__What you are asked to do__. Could you retype the lines below, starting at the line holding "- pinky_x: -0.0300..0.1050" and stopping at the line holding "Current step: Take", inclusive? Copy them exactly and drop the images.

__Records supplied__.
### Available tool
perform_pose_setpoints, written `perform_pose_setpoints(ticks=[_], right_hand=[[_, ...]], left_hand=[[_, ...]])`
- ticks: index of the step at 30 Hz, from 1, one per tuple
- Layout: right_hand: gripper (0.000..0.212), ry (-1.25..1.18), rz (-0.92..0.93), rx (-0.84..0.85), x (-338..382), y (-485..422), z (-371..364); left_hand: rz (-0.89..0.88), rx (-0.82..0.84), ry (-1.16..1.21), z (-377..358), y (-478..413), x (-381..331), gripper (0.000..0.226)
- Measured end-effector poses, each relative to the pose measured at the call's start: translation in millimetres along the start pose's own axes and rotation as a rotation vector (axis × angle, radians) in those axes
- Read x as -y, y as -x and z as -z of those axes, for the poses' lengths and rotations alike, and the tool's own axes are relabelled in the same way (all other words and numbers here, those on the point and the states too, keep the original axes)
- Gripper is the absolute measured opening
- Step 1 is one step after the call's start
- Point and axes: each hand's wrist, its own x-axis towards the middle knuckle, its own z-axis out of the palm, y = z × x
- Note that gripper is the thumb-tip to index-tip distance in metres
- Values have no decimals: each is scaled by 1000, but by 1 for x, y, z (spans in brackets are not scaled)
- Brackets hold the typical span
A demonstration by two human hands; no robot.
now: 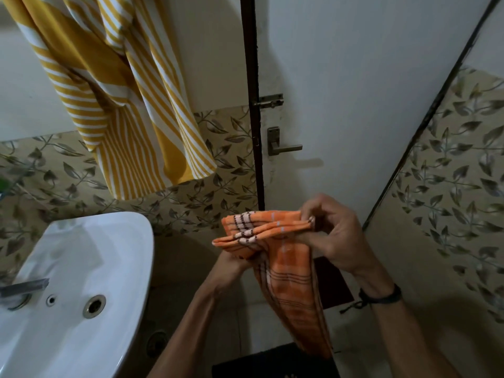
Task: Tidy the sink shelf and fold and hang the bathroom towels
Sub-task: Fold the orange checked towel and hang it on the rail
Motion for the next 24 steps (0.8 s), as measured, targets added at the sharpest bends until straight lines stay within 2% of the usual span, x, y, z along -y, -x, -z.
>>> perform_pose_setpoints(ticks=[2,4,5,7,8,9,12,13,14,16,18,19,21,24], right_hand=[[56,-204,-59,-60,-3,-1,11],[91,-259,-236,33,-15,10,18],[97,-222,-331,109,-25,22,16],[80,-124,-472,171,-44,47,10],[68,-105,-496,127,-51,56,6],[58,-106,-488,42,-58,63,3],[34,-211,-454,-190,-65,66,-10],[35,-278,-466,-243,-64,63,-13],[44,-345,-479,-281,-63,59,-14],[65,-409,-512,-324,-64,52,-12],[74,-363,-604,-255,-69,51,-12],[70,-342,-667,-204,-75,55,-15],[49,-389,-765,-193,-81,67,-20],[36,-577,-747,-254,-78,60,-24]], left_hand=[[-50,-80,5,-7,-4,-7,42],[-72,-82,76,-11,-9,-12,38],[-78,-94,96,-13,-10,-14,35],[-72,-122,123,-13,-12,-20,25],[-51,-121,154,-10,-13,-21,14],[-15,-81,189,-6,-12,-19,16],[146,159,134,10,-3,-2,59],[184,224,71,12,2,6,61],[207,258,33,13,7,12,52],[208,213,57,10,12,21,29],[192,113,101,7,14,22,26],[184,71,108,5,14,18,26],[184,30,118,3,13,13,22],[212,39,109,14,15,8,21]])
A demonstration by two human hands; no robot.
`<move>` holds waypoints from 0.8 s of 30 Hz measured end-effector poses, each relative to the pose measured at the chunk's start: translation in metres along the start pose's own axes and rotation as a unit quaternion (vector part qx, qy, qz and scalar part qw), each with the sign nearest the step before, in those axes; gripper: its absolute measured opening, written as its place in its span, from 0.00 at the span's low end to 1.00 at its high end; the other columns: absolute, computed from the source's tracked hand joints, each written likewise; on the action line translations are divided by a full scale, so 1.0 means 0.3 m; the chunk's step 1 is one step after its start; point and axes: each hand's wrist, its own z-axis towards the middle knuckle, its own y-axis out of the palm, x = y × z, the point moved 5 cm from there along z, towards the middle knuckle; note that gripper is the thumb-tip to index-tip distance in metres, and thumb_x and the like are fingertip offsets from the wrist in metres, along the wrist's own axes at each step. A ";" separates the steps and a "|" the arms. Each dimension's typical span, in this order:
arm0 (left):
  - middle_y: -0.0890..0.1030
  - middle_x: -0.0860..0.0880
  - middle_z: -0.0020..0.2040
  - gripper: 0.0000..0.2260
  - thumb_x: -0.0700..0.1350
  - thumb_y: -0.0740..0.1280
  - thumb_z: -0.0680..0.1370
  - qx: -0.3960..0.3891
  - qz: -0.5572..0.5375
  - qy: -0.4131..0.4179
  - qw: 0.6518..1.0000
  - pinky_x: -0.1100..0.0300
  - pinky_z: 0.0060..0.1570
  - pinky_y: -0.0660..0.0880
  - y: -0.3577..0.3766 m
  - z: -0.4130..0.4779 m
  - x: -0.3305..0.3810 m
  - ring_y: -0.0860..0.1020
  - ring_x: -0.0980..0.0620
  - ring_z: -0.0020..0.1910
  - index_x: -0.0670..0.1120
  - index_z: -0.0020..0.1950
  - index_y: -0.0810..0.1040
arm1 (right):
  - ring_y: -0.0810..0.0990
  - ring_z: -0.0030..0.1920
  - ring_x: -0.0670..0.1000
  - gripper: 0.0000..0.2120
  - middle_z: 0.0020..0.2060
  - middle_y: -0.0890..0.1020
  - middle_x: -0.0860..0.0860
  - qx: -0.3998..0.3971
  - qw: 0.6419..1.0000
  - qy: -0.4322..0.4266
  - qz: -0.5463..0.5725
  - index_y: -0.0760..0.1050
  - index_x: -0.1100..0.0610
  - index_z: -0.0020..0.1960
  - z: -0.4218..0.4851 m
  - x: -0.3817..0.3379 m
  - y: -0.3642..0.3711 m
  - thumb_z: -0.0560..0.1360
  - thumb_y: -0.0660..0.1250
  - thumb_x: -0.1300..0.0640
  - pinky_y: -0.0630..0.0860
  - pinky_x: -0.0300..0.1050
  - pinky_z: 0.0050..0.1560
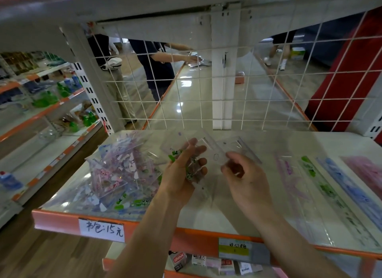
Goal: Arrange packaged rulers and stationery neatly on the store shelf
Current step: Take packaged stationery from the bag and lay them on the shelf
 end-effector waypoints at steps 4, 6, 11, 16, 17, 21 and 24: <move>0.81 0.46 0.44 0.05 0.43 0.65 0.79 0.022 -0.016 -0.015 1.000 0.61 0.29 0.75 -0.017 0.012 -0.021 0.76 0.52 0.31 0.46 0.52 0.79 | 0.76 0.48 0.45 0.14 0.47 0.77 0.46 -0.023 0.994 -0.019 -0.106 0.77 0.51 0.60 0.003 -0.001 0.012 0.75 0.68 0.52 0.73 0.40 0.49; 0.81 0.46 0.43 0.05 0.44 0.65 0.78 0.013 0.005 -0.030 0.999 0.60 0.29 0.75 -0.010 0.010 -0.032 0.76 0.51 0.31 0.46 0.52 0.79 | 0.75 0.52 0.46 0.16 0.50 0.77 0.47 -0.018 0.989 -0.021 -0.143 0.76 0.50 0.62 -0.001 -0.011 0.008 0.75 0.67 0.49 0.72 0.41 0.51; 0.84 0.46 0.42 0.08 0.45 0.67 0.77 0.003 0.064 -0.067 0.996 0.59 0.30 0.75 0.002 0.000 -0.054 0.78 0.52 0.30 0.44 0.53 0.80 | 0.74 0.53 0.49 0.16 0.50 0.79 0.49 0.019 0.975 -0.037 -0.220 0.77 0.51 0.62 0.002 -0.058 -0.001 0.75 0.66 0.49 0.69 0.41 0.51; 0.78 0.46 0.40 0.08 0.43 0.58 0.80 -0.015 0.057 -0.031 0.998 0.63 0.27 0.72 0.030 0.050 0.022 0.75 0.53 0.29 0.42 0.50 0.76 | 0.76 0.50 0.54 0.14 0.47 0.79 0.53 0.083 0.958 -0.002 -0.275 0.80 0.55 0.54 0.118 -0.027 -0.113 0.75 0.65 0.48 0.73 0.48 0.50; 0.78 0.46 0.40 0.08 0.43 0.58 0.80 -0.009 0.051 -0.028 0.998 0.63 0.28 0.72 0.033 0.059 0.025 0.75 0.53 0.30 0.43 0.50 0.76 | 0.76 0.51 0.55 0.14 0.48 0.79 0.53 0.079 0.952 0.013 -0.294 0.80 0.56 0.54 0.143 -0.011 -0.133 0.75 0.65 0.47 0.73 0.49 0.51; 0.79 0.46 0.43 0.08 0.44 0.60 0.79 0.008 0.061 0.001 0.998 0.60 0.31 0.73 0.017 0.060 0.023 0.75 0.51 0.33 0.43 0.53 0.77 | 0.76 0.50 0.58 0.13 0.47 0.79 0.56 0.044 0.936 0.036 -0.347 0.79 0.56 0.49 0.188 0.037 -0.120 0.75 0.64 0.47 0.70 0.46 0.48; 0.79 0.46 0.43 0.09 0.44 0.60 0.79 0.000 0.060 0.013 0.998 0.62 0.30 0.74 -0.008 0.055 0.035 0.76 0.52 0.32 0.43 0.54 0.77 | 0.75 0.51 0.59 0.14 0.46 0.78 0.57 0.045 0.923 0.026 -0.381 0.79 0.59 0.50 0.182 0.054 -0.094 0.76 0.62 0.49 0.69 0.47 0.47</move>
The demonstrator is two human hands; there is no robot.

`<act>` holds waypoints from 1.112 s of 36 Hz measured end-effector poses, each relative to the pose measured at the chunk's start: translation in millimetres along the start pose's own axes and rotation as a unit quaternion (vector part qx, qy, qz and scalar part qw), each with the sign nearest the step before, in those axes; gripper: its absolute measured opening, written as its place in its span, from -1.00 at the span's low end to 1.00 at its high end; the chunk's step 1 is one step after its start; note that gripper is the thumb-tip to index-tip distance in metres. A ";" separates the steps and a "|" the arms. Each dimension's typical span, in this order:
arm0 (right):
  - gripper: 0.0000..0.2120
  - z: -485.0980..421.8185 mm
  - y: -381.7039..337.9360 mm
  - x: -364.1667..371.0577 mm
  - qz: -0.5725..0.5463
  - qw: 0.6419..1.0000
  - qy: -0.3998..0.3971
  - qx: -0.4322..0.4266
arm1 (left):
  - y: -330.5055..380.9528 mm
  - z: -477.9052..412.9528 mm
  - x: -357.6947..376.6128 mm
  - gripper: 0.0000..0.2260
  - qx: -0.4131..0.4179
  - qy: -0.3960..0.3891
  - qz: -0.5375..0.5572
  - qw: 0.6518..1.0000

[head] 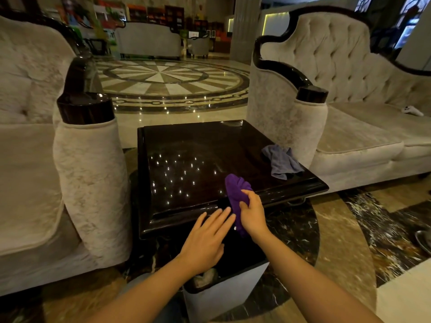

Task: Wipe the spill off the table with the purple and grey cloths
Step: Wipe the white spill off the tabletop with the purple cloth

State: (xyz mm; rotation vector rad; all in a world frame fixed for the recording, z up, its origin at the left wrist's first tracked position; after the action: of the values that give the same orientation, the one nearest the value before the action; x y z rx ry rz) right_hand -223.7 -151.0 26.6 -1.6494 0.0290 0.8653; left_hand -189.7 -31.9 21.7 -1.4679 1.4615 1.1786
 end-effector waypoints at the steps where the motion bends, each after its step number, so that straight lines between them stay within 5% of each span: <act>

__Worked solution__.
  - pinky_x: -0.0300..0.1050
  - pinky_z: 0.0050..0.1560
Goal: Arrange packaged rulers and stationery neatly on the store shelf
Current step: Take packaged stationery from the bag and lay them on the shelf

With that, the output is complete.